What I like to know is, what might the reason for those lines with "M"? 
Can this be reverted to the normal looking?


----------



## Murph (Jul 29, 2016)

The most obvious immediate cause is a bad locale setup.  What does the output of `locale` look like, and what version of FreeBSD are you running?


----------



## ab2k (Jul 29, 2016)

Hi, i always using `ls -la` - it show me everything that i need. I bet that "M" you have mentioned, stands to a monday and it shows that it have been changed on current week for a better understanding...


----------



## Murph (Jul 29, 2016)

ab2k said:


> Hi, i always using `ls -la` - it show me everything that i need. I bet that "M" you have mentioned, stands to a monday and it shows that it have been changed on current week for a better understanding...

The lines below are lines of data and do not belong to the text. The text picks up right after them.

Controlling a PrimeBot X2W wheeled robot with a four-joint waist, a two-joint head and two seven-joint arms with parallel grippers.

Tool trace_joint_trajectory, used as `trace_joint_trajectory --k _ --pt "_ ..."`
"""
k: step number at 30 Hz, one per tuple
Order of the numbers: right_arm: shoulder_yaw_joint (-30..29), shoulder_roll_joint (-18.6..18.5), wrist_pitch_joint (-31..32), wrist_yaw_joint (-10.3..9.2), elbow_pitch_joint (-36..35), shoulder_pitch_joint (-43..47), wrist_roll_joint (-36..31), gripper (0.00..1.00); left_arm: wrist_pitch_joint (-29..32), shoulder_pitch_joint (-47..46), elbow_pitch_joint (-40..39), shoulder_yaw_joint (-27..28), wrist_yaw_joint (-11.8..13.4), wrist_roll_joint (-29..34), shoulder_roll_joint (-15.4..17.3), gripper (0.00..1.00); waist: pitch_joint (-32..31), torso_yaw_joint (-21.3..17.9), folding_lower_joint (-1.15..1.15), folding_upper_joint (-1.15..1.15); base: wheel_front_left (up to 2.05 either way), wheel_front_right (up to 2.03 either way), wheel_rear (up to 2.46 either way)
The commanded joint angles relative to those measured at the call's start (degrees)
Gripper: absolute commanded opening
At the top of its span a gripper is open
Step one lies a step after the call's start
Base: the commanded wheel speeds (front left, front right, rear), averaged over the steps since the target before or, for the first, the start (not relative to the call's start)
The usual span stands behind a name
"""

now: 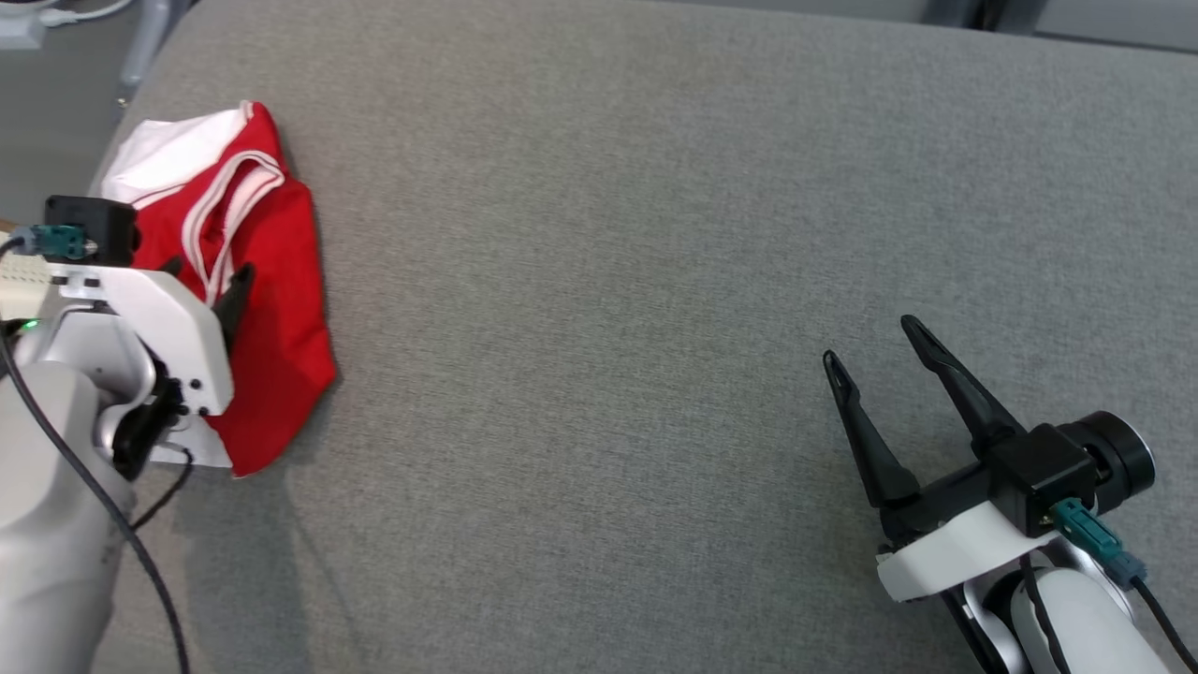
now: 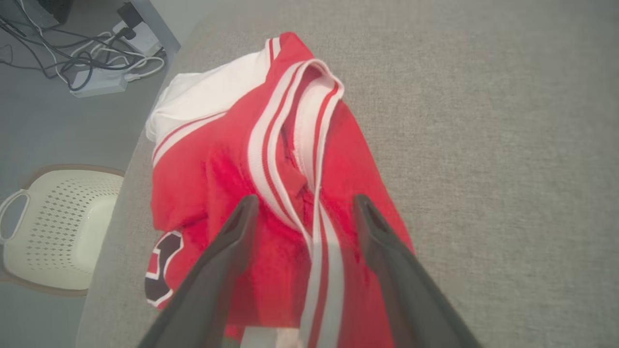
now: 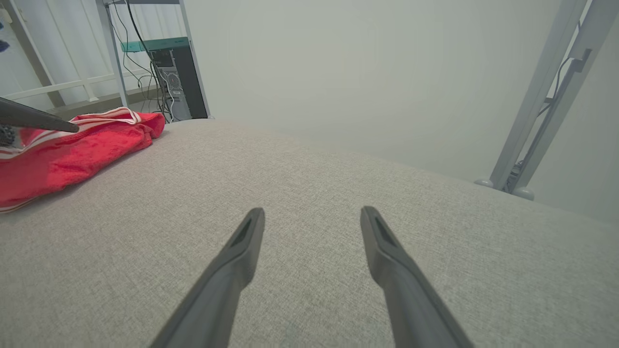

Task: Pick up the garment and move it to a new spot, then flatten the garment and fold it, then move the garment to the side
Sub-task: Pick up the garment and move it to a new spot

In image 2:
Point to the grey fabric sofa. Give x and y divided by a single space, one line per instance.
483 145

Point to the cream plastic laundry basket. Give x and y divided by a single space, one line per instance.
63 227

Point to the dark grey box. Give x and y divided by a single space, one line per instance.
48 9

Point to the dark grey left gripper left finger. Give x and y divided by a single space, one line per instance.
213 290

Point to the black power plug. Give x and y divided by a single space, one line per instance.
129 14

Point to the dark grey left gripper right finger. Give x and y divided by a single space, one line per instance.
406 295

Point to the red white basketball jersey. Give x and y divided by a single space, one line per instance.
217 159

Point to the white power strip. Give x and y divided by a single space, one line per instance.
99 84

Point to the white wall socket block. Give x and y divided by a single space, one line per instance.
145 41

`/bin/ls -l` does not do that.


----------



## Murph (Jul 30, 2016)

getopt said:


> Locale is properly set on 10.3-RELEASE.



That doesn't really tell us anything about your locale configuration.  What is the output from the `locale` command?  The most likely explanation for the behaviour you are reporting is a bad locale configuration.

Edit: Also, the output from `locale -k | grep ^abmon_` might help with the diagnosis.


----------



## Murph (Jul 31, 2016)

Ok, yeah, it looks like tmux is eating the non-ASCII characters.  A quick skim of the tmux docs tells me that it has some special handling of UTF-8.  I'm not certain, but it could be that it only supports UTF-8 for non-ASCII characters.  So, depending on your exact setup, the solution might be to convert to using de_DE.UTF-8.  Obviously, that's more complex than just setting LANG, as you need the outer terminal (i.e. console/xterm/etc) to actually be setup for UTF-8.

It could be a bug, or it could be that it is only intended to cleanly handle UTF-8.


----------



## protocelt (Jul 31, 2016)

Possibly related to Thread 57091.


----------